§ Exercise details:
Which lines below contain "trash"? Pull them out.

§ Listed records:
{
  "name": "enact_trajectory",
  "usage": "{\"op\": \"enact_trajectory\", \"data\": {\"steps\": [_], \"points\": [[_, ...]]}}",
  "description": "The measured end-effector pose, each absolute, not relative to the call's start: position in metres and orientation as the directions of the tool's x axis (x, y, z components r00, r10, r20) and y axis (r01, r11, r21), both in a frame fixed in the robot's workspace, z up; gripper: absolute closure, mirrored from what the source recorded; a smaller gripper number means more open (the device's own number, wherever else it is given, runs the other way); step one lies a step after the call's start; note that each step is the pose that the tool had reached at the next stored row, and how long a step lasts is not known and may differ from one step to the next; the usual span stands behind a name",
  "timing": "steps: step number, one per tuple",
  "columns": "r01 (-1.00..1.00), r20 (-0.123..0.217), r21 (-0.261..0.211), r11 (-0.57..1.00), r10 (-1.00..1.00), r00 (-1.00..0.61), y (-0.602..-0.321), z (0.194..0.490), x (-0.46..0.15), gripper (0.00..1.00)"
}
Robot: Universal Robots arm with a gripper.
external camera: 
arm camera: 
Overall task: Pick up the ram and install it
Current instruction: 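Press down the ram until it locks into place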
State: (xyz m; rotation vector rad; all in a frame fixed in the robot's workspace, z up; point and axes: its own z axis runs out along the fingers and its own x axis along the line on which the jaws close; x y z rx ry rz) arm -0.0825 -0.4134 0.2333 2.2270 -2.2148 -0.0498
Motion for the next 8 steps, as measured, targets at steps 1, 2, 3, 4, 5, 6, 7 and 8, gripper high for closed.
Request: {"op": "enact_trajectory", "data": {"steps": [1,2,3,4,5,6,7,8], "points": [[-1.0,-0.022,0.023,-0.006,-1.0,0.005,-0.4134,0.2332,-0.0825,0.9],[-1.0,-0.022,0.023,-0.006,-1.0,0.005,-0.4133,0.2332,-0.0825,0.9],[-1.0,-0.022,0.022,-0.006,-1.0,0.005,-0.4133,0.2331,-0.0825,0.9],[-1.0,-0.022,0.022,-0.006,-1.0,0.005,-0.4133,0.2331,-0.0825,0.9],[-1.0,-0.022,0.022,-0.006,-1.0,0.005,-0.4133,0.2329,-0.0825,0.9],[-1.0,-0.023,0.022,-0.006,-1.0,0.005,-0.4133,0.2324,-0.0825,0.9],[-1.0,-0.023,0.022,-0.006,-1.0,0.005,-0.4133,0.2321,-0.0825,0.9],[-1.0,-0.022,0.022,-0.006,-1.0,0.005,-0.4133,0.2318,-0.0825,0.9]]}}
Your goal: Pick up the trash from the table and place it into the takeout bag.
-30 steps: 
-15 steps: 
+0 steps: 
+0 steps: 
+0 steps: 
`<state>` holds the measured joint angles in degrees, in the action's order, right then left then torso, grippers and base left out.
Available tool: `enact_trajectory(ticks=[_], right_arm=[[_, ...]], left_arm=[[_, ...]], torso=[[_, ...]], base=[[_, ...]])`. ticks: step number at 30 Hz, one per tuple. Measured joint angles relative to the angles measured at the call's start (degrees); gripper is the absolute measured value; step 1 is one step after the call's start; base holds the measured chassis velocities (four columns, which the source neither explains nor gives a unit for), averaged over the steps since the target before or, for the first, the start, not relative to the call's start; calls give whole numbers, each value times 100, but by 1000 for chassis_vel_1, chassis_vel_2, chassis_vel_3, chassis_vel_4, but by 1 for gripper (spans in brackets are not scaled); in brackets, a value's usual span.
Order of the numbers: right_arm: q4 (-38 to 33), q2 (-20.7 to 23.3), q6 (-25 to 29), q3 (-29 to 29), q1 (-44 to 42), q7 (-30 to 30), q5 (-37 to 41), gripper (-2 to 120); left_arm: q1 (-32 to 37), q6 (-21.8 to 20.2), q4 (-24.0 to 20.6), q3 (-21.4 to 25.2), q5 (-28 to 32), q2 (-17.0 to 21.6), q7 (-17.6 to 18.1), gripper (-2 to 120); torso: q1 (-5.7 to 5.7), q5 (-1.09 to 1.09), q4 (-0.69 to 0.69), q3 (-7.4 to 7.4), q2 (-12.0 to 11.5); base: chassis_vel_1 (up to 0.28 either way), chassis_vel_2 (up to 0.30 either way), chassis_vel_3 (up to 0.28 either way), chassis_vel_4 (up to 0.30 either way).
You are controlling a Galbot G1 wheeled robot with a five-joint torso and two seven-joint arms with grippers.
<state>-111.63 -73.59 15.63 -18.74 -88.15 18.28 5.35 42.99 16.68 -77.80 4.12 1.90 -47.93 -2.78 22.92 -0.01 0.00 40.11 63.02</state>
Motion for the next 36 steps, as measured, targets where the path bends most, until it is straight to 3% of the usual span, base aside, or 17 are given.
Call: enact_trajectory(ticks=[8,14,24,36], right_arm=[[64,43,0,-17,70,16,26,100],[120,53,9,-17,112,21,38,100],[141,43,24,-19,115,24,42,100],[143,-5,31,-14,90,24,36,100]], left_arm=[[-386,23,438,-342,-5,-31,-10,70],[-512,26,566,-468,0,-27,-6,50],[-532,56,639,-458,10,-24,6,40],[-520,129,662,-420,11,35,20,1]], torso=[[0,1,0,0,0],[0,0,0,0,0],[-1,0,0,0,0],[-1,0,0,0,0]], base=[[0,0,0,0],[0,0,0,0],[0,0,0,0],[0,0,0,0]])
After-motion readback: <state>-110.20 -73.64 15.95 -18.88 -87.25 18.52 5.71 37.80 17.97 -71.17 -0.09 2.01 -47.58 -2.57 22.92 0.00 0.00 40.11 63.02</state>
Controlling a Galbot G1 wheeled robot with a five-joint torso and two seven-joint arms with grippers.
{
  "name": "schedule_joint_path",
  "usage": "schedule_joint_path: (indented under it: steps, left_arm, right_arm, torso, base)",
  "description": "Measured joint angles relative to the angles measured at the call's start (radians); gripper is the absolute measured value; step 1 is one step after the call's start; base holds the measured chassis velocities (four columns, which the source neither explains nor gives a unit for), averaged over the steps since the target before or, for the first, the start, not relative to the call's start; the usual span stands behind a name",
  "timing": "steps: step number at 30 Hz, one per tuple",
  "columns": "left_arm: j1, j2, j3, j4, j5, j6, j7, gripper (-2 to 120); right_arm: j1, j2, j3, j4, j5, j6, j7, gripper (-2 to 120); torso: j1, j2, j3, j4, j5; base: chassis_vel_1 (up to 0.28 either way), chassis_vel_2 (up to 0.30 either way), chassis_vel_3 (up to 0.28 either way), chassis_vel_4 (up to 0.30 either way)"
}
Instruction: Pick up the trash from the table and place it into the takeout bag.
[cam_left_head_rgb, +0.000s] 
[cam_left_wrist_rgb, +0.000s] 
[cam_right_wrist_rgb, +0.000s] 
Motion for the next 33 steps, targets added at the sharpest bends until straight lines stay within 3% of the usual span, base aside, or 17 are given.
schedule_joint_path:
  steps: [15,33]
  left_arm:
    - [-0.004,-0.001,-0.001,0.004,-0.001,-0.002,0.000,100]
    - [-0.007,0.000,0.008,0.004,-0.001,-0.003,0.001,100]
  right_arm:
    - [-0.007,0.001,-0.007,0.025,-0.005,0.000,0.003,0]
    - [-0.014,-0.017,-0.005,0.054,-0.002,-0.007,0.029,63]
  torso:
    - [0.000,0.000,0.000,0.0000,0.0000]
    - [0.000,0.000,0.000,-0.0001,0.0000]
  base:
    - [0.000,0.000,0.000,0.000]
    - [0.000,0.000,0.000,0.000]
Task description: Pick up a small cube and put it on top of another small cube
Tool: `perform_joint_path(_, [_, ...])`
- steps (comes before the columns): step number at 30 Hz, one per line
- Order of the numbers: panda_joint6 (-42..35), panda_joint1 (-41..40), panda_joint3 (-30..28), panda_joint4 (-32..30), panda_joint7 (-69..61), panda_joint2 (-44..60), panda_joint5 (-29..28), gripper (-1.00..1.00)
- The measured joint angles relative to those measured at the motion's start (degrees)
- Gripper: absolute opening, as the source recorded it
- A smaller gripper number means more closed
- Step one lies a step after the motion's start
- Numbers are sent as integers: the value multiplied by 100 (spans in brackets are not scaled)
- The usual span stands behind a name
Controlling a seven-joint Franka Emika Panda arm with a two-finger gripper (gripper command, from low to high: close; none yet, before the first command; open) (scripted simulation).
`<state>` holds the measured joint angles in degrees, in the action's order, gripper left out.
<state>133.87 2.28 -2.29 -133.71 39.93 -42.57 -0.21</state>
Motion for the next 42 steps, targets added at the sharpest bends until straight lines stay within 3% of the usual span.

§ Solution:
Your goal: Pick up the trash from the table and place it into the takeout bag.
Instruction: Pick up the trash from the table and place it into the takeout bag.

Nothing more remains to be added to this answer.